Фурман хорошо помнил, как его гоняли на «малолетке». Одна только прописка чего стоила! Со второго яруса вниз головой сигать пришлось, с завязанными глазами. Его на одеяло хотели поймать, а рука у кого-то дрогнула, и он со всей силой об пол. Две недели потом в больничке с гипсом на шее провалялся. Затем сам над новичками издевался, понятиям учил. Но в авторитеты тогда не выбился. Да и на взрослой зоне, честно говоря, выше бойца подняться не смог. В свите у смотрящего по бараку ошивался, с неугодными разбирался, с беспредельщиками на разборках дрался, с кавказцами на ножах сходился. Ну так молодой он еще, чтобы реально в авторитете быть; ему бы еще три-четыре года, он бы и сам отрядным смотрящим стал...

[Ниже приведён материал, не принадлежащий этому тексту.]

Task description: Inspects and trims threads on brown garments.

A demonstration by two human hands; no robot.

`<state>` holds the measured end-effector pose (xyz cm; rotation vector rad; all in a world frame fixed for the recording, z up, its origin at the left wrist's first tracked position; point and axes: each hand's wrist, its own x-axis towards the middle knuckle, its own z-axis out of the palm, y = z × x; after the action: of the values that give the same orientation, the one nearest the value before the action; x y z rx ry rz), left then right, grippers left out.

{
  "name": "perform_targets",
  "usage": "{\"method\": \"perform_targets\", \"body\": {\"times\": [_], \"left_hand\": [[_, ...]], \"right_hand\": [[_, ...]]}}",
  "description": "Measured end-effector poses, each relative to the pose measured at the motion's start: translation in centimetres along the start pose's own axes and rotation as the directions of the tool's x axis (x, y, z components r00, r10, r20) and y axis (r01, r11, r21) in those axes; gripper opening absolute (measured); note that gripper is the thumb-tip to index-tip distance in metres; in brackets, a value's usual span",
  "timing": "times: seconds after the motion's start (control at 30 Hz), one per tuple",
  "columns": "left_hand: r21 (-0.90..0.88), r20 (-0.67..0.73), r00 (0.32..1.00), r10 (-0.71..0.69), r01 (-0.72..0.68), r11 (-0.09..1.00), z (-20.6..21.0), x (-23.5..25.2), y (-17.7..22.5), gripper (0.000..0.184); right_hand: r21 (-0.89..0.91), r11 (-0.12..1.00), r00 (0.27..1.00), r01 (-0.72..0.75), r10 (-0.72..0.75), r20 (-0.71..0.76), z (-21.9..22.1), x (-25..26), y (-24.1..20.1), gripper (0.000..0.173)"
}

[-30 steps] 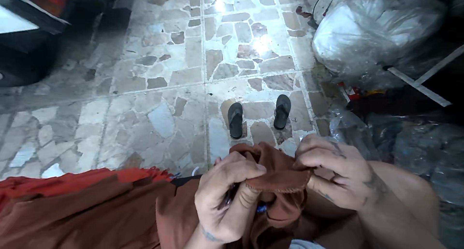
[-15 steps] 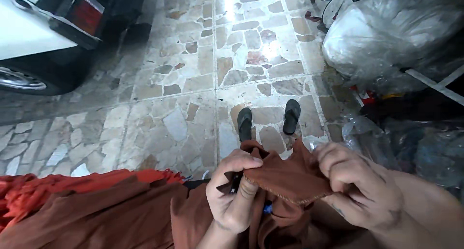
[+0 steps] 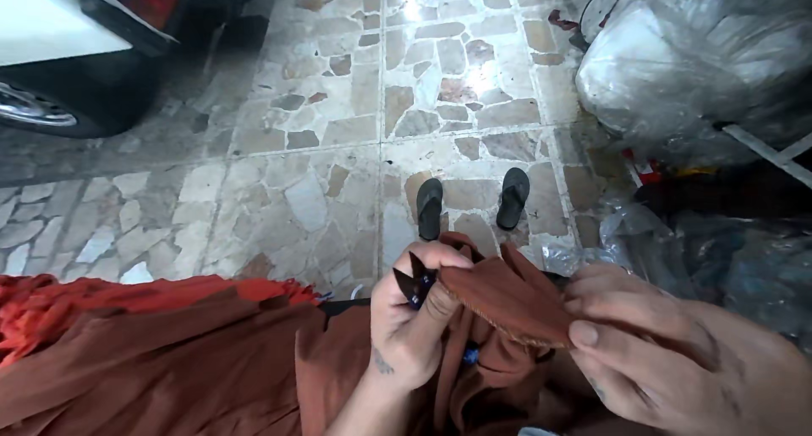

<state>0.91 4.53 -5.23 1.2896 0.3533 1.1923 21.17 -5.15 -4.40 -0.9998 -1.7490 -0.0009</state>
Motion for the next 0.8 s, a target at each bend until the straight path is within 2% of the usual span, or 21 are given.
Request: {"method": "perform_targets", "body": {"times": [0.03,0.1,0.17,0.27,0.37,0.43,0.8], "left_hand": [[0.160,0.027,0.999,-0.025,0.021,0.987,-0.4,0.1,0.3,0.016],[0.469,0.058,0.994,-0.090,0.053,0.882,-1.0,0.0,1.4,0.020],[0.571,0.042,0.995,-0.086,0.047,0.819,-0.9,-0.3,2.8,0.028],[0.543,0.082,0.995,-0.052,0.000,0.840,-0.1,-1.0,5.6,0.031],[0.491,0.267,0.961,-0.070,-0.073,0.868,0.3,-1.5,6.6,0.031],[0.469,0.340,0.937,-0.081,-0.094,0.878,0.6,-1.6,6.3,0.029],[0.422,0.348,0.927,-0.142,-0.019,0.906,1.5,-1.9,4.9,0.028]], "right_hand": [[0.012,1.000,1.000,0.010,-0.010,0.009,-0.2,0.0,-0.1,0.018],[0.028,0.999,1.000,0.021,-0.021,0.013,-0.4,0.0,-0.4,0.019],[0.021,1.000,1.000,0.018,-0.018,0.000,-0.3,0.0,-0.6,0.018],[0.008,0.999,0.999,0.032,-0.032,-0.028,0.1,-0.2,-0.5,0.014],[0.019,0.997,0.997,0.070,-0.069,-0.043,0.4,-0.2,-0.1,0.013],[0.036,0.997,0.997,0.069,-0.067,-0.043,0.3,-0.1,-0.2,0.012],[0.058,0.996,0.998,0.064,-0.065,0.011,-0.2,-0.5,0.2,0.007]]}}
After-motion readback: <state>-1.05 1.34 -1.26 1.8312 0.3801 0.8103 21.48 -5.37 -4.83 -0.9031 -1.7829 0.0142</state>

– Ну, извини, если обидел, – в тяжелом пьяном раздумье медленно почесал у себя за ухом Косой.

– Меня нельзя обидеть, понял! Меня можно только оскорбить... А-а!

Не в том состоянии был сейчас Косой, чтобы вникать в толкования. Совсем никакой. И Горемыка тоже лыка не вязал. Смотрел на Фурмана, как верблюд в зеркало, – глаза таращил, но ничего не соображал.

И Косой, и Горемыка – чужаки в этом кабаке. Музыка их не волнует, бабы не греют, им бы нажраться в лежку, вот и все счастье. Грузчиками они работают на железнодорожной станции; утром опохмеляются, вечером бухают, а в перерывах пашут и спят. В этом вся их жизнь, к другому они даже не стремятся. Фурман восемь лет за колючкой провел, и то выглядит сейчас лучше, чем они. Зеленые джинсы, кожаная куртка – неважно, что из кусочков сшитая, затертая; главное, смотрится он в ней круто. А Косой и Горемыка выглядят как оборванцы, если б не Фурман, официант и обслуживать их не стал бы. Правда, при всей своей зачуханности Косой и Горемыка смотрятся внушительно. Рослые, мощные, а сила в руках такая, что батарею парового отопления как гармошку порвут. Да и рожи те еще, без содрогания на них не взглянешь. Что у одного грубые и тяжелые черты лица, что у другого. Хотя у Косого физиономия вытянута в длину, а у Горемыки – в ширину, у одного губы толстые и слюнявые, а у другого их вообще не видно. Зато у Горемыки брови такие косматые, что сам Брежнев позавидовал бы.